CONCORD – A group of commercial ratepayers filed a state Supreme Court appeal yesterday aimed at requiring the Public Utilities Commission to review the cost of mercury reduction equipment at the state's largest coal-fired power plant.
The work at Public Service of New Hampshire's plant in Bow was supposed to cost $250 million when a law mandating it passed in 2007. Since then the price has nearly doubled, to $457 million. When finished, the work will cut mercury emissions by 80 percent.
Stonyfield Farms President Gary Hirshberg, who leads the ratepayers group, said the decision to make the investment was the right one at the time. But he said that in the two years since, costs have surged and a wide array of alternatives has emerged.
"Our ratepayer group does not believe the New Hampshire Legislature intended to approve the scrubber, no matter what the cost," Hirshberg said. "This is not a damnation of this plant yet. We don't know enough."
He wants the PUC to determine the true cost of keeping the plant up to date, to evaluate alternatives and then to decide if the project should proceed.

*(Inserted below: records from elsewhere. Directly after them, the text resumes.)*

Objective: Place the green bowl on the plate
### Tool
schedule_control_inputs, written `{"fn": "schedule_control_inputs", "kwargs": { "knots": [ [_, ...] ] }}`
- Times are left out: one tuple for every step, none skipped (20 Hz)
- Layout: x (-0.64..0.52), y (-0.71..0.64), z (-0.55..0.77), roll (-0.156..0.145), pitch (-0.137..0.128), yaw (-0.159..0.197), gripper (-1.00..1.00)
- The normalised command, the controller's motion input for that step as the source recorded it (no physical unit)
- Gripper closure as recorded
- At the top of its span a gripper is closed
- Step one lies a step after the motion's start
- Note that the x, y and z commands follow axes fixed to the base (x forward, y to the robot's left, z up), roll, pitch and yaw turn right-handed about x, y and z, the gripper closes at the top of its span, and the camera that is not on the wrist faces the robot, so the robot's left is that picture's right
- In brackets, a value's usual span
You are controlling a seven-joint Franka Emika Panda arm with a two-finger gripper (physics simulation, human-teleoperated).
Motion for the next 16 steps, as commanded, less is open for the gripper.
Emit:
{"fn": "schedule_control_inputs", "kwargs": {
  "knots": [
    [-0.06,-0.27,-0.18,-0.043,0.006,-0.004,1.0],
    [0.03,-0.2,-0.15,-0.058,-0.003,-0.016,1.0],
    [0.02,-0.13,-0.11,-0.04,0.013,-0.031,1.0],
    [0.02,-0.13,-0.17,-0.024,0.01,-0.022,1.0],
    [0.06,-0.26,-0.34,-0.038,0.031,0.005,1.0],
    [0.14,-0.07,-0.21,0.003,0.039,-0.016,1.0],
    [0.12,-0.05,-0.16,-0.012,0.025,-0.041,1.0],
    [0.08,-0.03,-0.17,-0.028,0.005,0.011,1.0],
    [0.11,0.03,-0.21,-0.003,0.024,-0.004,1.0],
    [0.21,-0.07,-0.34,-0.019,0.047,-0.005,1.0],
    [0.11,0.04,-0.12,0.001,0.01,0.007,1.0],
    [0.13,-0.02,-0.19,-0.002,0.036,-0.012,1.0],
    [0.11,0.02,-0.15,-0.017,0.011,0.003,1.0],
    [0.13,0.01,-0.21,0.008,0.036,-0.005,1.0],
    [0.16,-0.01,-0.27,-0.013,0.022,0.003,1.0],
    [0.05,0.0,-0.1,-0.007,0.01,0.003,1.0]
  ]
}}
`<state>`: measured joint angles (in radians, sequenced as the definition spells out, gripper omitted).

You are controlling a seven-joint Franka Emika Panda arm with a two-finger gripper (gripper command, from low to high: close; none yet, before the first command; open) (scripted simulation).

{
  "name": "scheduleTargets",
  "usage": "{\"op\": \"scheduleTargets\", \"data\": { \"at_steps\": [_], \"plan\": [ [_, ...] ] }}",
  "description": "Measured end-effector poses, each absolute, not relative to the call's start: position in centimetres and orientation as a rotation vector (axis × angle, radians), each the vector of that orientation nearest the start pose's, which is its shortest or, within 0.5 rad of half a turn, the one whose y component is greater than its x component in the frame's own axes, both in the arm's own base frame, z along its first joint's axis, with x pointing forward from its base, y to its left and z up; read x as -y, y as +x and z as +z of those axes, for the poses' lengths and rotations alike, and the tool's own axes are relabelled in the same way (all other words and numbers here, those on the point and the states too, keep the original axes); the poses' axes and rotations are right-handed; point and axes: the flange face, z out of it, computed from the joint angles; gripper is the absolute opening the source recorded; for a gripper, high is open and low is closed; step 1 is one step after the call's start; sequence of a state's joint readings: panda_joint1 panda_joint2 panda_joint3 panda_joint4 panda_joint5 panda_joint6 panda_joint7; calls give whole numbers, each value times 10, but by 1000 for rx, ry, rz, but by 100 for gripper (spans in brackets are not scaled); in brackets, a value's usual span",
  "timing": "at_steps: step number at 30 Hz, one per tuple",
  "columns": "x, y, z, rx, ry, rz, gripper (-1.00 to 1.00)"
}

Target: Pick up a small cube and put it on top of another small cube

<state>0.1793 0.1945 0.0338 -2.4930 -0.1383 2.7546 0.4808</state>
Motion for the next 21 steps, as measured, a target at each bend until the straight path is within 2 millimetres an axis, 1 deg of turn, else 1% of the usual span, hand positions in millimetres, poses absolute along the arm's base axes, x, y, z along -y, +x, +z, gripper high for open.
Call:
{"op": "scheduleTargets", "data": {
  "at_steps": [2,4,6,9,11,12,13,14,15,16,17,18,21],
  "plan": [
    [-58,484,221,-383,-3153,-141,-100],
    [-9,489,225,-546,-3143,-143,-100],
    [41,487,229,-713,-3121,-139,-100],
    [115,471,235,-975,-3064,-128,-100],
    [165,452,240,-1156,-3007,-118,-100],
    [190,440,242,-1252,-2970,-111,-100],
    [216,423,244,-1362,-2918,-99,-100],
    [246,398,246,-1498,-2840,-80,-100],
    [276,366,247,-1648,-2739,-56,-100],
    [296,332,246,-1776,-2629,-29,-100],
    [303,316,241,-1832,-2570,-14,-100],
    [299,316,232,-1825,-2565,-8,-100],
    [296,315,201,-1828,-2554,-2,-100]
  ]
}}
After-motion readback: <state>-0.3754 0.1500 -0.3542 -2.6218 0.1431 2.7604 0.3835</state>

PUC declined a request to review the project this fall. It said the law ordering the work stated explicitly that the installation is in the public interest.
PSNH spokesman Martin Murray said the work should continue to move ahead toward construction next spring.
"We don't see any necessity for delay with what was a legislative mandate,'' he said.
Lynn Tillotson, PSNH technical business manager, said the company has already signed contracts for half the project. The $457 million price tag is set, engineering is complete and preliminary groundwork has begun. Work on a foundation and smokestacks is set to begin March 1, Tillotson said.
A study the ratepayers funded concluded it may cost from three to six times as much as PSNH estimates to continue running the plant, because of other changes that may follow. PSNH says the cost of the mercury work will add three-tenths of a cent per kilowatt hour, or $1.65 a month to a bill for 500 kwh.
Kenneth Colburn, principal of Symbiotic Strategies and a former state air resources specialist, said higher regulatory thresholds for mercury reductions, new CO2 standards, cooling system changes and the cost of the Regional Greenhouse Gas Initiatives will compound the expense of keeping the 40-year-old plant in service. The final bill for improvements to the Bow plant could hit nearly $3 billion, he said.
Sen. Harold Janeway, D-Webster, said he is sponsoring a bill to require PUC review. He said it makes sense to take another look, given changes in costs and information since the law passed.
"We don't invest today based on what we knew two years ago," he said.
Lisa Shapiro, economist with Gallagher, Callahan and Gartrell in Concord and PSNH consultant, said it may not be realistic for the ratepayer group to cite all possible extra regulatory costs as reason for delay.
If the eventual cost is $2 billion for PSNH's single plant, the national cost would be close to $1 trillion, said Shapiro, who is also chair of the New Hampshire Retirement System. CO2 standards would affect every power plant, no matter what fuel it uses, she said.
Hirshberg's group said PSNH needs to look to renewable sources of energy and alternative fuels to replace coal. Shapiro answered that work on the Bow plant does not prevent a gradual shift toward cleaner technology or more emphasis on conservation.
"It doesn't have to be an either/or situation," she said.